Note: An integer $n$ is a called quadratic if there is an integer $x$ such that $n=x^2$.
Attempt:
Since $n \mid (p-1)$, there is a positive integer $b$ with $b \ge 1$ such that $p-1=bn$, i.e., $p=bn+1$. Also, $n \mid (p-1)$ implies that $n \le p-1$. Now, since $p \mid (n^4+n^3-n-1)$ and $n^4+n^3-n-1=(n+1)(n-1)(n^2+n+1)$, then $p \mid (n+1), p \mid (n-1)$, or $p \mid (n^2+n+1)$.
If $p \mid (n-1)$, then $p \le n-1$ so that $$n \le p-1 \le n-2 \implies 0 \le -2,$$ which is impossible.

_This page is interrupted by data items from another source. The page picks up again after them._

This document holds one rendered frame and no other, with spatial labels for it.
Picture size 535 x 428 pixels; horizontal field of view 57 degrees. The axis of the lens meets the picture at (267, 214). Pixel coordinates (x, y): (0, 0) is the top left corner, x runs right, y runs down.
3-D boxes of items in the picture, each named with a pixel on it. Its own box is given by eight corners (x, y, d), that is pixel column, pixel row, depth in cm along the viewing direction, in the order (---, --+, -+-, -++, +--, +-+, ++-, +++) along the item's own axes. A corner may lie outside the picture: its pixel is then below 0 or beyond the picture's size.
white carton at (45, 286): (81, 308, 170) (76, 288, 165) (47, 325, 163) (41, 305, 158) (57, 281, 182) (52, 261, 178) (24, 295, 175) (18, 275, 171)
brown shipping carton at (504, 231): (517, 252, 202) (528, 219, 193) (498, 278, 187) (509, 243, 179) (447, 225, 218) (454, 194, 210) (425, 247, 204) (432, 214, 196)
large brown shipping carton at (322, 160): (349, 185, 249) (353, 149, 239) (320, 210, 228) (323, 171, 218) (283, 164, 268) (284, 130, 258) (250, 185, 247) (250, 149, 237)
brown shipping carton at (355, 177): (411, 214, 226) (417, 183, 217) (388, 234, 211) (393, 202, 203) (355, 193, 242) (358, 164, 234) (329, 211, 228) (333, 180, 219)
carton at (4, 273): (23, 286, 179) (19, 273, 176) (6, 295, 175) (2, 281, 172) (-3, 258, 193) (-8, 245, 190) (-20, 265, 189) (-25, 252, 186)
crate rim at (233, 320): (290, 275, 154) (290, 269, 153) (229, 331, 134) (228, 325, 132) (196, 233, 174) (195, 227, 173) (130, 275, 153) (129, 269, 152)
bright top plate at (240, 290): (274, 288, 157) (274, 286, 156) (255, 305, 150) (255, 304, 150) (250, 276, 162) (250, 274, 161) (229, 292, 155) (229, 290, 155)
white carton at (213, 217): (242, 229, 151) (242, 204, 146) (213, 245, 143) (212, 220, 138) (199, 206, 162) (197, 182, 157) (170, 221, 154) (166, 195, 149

If $p \mid (n+1)$, then $p \le n+1$ so that $$n \le p-1 \le n \implies n=p-1 \implies p-n=1,$$ which is impossible since $n$ and $p$ are non-consecutive integers. Hence, $p \mid (n^2+n+1)$ which means that there exists a positive integer $c$ with $c \ge 1$ such that $n^2+n+1=cp$. Thus, we obtained that $$n^2+n+1=cp=c(bn+1)=cbn+c. \tag 1$$ By taking modulo $n$ on (1), we have $$c \equiv 1 \pmod n,$$ which means that $c=dn+1$ for some non-negative integer $d$. Substituting this into (1), we have $$n^2+n+1=(dn+1)(bn+1). \tag 2$$ If $d \ge 1$, then $$n^2+n+1= (dn+1)(bn+1) \ge (n+1)^2 = n^2+2n+1 > n^2+n+1,$$ which is impossible. Hence, $d=0$ so that $c=1$ which implies that $$n^2+n+1 = cp = p.$$ Thus, we have $$4p-3 = 4(n^2+n+1)-3 = 4n^2+4n+4-3 = 4n^2+4n+1 = (2n+1)^2,$$ where $2n+1$ is clearly an integer. Therefore, $4p-3$ is a quadratic number, as desired. Q.E.D.
Does the above approach correct? Many thanks in advanced.